## Task description
In the records below, find the line holding "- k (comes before" and the line holding "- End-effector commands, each". Set down both, with every line between them, exactly.

## Data to examine
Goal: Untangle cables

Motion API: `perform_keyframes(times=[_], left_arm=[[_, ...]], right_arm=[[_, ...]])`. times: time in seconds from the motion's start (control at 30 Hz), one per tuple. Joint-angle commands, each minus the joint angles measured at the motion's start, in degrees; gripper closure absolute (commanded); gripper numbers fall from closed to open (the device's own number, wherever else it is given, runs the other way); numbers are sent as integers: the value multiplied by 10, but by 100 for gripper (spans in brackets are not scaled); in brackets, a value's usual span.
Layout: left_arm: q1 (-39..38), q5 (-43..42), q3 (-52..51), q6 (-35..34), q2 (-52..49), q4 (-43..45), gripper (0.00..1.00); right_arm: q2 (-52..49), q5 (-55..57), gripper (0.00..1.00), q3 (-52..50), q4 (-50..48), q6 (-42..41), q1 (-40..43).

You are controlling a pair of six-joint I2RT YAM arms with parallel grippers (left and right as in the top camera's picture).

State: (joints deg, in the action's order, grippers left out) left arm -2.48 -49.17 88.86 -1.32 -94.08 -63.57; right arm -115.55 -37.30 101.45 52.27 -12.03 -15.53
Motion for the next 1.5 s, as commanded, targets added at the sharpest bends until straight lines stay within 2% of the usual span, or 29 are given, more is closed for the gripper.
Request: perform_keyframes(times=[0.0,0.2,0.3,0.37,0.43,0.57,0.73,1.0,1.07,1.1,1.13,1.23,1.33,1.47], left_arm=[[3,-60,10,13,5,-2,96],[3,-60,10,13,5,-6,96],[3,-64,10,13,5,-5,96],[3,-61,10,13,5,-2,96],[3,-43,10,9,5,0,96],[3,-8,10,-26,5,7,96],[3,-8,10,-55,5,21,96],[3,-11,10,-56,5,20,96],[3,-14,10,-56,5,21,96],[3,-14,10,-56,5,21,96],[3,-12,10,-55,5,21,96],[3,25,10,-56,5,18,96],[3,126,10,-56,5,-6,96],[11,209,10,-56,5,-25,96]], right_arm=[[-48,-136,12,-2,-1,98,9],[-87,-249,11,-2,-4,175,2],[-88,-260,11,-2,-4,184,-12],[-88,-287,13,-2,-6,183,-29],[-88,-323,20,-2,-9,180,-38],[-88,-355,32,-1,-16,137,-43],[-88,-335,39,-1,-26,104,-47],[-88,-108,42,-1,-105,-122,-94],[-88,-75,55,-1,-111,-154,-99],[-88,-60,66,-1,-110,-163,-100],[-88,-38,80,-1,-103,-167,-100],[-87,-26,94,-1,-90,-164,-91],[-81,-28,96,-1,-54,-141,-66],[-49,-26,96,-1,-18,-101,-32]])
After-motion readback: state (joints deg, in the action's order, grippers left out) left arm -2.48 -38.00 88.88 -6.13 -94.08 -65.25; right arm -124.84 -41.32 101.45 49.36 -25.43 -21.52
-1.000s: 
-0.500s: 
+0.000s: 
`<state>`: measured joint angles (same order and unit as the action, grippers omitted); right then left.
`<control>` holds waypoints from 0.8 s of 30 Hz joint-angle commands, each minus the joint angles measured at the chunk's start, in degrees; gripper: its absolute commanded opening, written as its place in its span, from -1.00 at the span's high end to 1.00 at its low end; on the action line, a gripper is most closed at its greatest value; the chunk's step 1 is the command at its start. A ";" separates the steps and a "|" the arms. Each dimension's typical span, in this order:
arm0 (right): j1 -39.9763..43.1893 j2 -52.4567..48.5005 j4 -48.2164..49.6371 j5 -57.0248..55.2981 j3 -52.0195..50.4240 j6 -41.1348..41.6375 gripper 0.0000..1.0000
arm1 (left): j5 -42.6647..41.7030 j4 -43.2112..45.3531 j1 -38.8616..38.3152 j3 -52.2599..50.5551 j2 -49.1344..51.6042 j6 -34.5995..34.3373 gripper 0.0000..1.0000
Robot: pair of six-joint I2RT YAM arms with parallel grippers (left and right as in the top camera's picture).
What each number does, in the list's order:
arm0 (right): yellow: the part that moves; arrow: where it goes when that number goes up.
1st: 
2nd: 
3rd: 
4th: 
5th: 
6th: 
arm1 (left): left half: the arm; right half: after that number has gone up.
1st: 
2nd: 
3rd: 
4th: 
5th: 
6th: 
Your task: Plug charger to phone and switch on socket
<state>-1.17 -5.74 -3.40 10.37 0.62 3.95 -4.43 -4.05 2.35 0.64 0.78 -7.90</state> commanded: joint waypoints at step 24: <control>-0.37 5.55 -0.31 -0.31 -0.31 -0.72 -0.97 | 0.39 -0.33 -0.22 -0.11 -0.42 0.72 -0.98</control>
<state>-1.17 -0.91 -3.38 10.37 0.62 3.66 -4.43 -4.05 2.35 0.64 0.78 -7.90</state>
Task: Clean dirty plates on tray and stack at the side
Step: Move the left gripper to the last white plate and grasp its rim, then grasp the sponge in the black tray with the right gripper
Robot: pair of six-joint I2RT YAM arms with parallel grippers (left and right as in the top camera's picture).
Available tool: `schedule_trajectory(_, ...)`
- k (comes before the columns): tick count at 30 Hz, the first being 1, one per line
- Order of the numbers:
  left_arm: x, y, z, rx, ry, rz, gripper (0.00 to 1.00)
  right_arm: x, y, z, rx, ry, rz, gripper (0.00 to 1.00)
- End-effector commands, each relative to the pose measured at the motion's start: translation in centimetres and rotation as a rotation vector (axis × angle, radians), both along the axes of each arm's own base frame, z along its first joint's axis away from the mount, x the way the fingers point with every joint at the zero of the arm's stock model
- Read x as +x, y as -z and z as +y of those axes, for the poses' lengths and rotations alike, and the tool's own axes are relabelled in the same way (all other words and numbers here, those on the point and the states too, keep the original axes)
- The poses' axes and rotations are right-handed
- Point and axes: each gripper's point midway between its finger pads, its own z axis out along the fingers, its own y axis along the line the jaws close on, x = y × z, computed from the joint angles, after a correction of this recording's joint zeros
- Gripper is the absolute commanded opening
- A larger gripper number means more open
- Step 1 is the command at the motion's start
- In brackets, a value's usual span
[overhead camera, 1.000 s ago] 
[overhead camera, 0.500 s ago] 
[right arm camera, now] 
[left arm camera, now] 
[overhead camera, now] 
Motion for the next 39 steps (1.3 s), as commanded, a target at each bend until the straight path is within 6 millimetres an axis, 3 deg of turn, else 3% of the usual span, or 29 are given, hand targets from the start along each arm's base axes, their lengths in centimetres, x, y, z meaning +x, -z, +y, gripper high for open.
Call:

## Solution for this task
- k (comes before the columns): tick count at 30 Hz, the first being 1, one per line
- Order of the numbers:
  left_arm: x, y, z, rx, ry, rz, gripper (0.00 to 1.00)
  right_arm: x, y, z, rx, ry, rz, gripper (0.00 to 1.00)
- End-effector commands, each relative to the pose measured at the motion's start: translation in centimetres and rotation as a rotation vector (axis × angle, radians), both along the axes of each arm's own base frame, z along its first joint's axis away from the mount, x the way the fingers point with every joint at the zero of the arm's stock model

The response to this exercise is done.